My Linux knowledge is intermediate; my networking knowledge is begintermediate, and I can generally follow documentation okay even if it’s a bit above my skill level.
Generally it’s simpler if you have your NAS separate from your application server. Synology runs NAS really well, but a separate application server for docker/etc is a lot easier to use and easier to upgrade than running on Synology. Your application server can even have a GPU for media transcoding or AI processing. Trying to do everything on one box makes things more complicated and fragile.

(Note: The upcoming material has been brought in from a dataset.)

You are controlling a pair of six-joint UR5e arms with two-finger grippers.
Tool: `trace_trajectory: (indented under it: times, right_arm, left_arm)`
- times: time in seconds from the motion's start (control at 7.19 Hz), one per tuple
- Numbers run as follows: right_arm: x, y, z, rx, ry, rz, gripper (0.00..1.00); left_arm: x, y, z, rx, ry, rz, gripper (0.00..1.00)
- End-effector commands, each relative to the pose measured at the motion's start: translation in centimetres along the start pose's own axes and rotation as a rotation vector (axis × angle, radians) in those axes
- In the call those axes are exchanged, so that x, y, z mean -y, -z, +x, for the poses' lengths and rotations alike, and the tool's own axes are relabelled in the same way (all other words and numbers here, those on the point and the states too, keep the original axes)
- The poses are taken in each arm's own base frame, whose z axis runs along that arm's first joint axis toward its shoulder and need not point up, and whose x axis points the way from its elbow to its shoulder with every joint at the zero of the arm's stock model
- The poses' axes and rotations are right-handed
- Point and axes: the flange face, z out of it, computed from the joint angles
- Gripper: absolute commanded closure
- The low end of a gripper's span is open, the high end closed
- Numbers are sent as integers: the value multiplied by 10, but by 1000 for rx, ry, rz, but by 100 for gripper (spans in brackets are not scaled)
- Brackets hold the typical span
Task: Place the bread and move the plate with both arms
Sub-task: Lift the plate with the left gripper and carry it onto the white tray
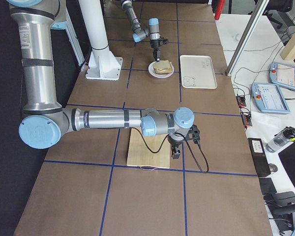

I would recommend something like Debian or NixOS for the application server, and you should be able to manage it over SSH. You can then mount your NAS as an NFS share, and then run all your applications in Docker or NixOS, using the NAS to store all your state.
This answers my question. I wasn’t sure if the server would have to download the whole file from the NAS prior to serving it.
I run my Nextcloud on Debian, ran Debian based distros for a few years, and I’ve done nfs on my synology with my laptop. I might be able to do it!
Wish me luck, and thanks for responding.
Your biggest potential bottle neck is if your NAS and App server only have a single 1g network port. This may not be a problem depending on your usage, but it is a important consideration to keep in mind.